“IX. To these astonishing miracles we may fitly add, the preservation of these holy writings for so many ages, being itself little less than miraculous, and such as is a great argument, that they belong to God, as the Author and Parent of them: it being reasonable to derive that from God, as a book of his own dictates, about which he has exercised a peculiar care. Were not the Bible what it pretends to be, there had been nothing more suitable to the nature of God, and more becoming divine Providence, than long since to have blotted it out of the world: for why should he suffer a book to continue from the beginning of times, falsely pretending his name and authority?” p. xv
“…though the Romans were so careful for the preservation of the books of the Sybils, that they locked them up in places of greatest safety, and appointed special officers to look after them; yet many ages since they are gone and perished, and only some few fragments do now remain.

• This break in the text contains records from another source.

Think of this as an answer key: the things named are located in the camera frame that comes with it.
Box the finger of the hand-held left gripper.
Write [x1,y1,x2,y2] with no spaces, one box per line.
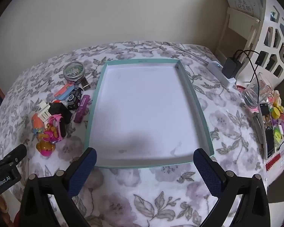
[0,144,27,169]

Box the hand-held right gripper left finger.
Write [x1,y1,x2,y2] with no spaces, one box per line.
[19,148,97,227]

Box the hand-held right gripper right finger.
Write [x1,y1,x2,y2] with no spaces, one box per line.
[193,148,275,227]

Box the pink and orange toy figure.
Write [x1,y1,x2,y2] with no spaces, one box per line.
[35,125,58,158]

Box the orange toy with blue star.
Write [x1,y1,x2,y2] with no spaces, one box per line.
[31,113,45,136]

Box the cream hair clip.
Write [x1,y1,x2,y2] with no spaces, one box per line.
[37,100,52,121]

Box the pink wrist watch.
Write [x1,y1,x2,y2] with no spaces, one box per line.
[47,114,67,139]

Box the purple tube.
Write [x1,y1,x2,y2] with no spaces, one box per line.
[73,95,90,124]

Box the black box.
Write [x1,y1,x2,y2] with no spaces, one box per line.
[48,102,73,124]

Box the black toy car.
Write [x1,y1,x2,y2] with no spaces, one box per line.
[67,87,84,110]

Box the pink and blue toy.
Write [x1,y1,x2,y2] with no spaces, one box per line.
[54,83,76,101]

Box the teal shallow box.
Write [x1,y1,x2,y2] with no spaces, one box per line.
[86,58,215,170]

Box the gold patterned lighter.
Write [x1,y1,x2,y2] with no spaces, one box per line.
[80,76,90,91]

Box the glass jar with metal lid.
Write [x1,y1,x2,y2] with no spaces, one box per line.
[63,62,86,85]

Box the person's left hand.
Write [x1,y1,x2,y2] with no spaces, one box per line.
[0,195,9,214]

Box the grey remote control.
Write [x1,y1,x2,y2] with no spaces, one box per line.
[252,112,267,145]

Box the red and white lace cloth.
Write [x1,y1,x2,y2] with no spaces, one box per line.
[265,144,284,171]

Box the black smartphone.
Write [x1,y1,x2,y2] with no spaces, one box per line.
[259,102,275,160]

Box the clear glass jar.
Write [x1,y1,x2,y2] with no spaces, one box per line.
[242,79,274,109]

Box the pile of colourful small toys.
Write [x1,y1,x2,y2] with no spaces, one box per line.
[267,90,284,145]

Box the white power strip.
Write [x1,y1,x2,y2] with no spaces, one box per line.
[207,61,237,88]

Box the black charger adapter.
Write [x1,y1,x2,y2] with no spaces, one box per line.
[222,57,242,79]

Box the white wooden stand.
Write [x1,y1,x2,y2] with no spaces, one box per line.
[218,6,261,59]

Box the white lattice panel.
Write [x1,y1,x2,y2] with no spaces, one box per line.
[251,0,284,86]

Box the black cable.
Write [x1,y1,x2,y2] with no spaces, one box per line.
[233,49,275,104]

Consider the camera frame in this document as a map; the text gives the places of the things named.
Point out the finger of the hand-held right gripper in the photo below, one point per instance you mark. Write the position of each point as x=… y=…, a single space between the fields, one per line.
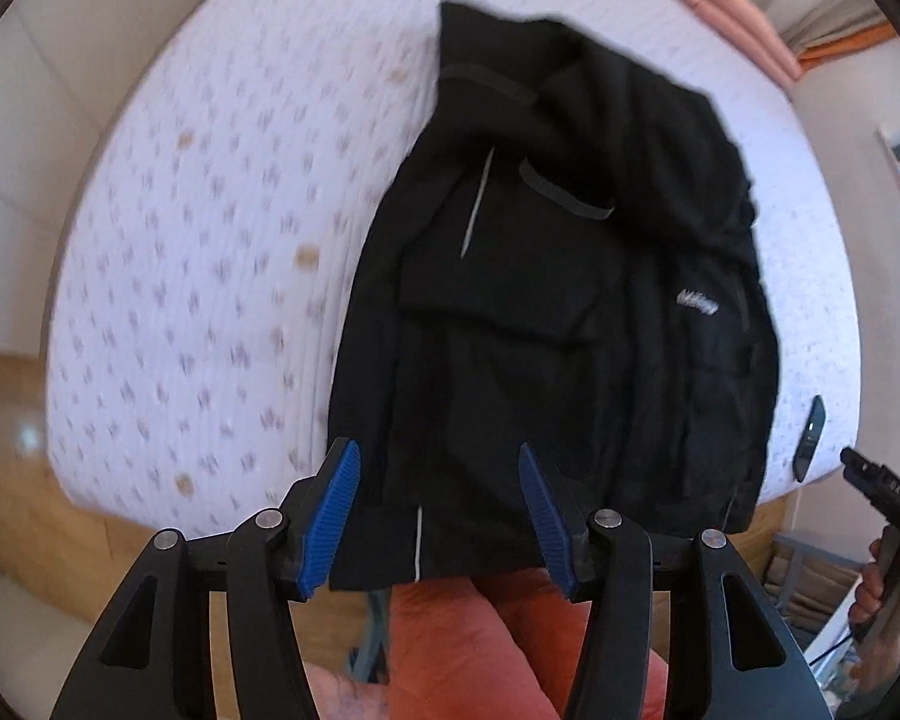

Whereas, on the contrary, the Bible, notwithstanding part of it was the first book in the world, (as we proved in the second argument) and though the craft of Satan, and the rage of mankind, have from time to time combined utterly to suppress it; yet it has borne up its head, and remains not only extant, but whole and entire, without the least mutilation or corruption.” p. xv
“Since therefore the Bible has thus wonderfully surmounted all difficulties and oppositions, for so many generations, and in so many dangers, and against so many endeavours to root it out of the world, we may, (according to that maxim in philosophy, Eadem est causa procreans et conservans; the procreating and conserving cause of things, is one and the same) conclude, that the same God is the Author of it, who hath thus by his special providence preserved it, and faithfully promised, and cannot lie, that heaven and earth shall pass away, but one iota or tittle of his word shall not pass away.” p. xvi
“The penman of the Scriptures, good, pious, honest, holy men, delivered it out as the Word of the Lord, and ever since there have been thousands, and hundreds of thousands, that have believed and testified the same down from age to age in a continual uninterrupted succession…” p. xvi
“XVI. The divine composition of this blessed book is not a little manifested by the continual rage of the devil against it, which appears not only in the stirring up of his instruments utterly to suppress it, (for what book in the world ever met with such opposition? as aforesaid), but also in those temptations with which he assaults the hearts of men, when they apply themselves to the serious study of it.” p xx
“We shall therefore conclude this brief discourse on this subject, with those excellent words of a learned man upon the same occasion:—“Let this remain and be received as an established truth, that those whom the Spirit hath inwardly taught, do solidly acquiesce in the Scripture; and that the same is (αυτοπισον) self-credible, or for its own sake worthy of belief, and that it obtains that certainty which it justly deserves with us, by the testimony of the Spirit....Calv. Instit. lib. 2.” p. xxiv
Quotations from 17th century English Baptist Benjamin Keach (1640-1704), in his book Tropologia; a Key to Open Scripture Metaphors...to Which are Prefixed, Arguments to prove the Divine Authority of the Holy Bible (from the section entitled “The Divine Authority of the Holy Scriptures”).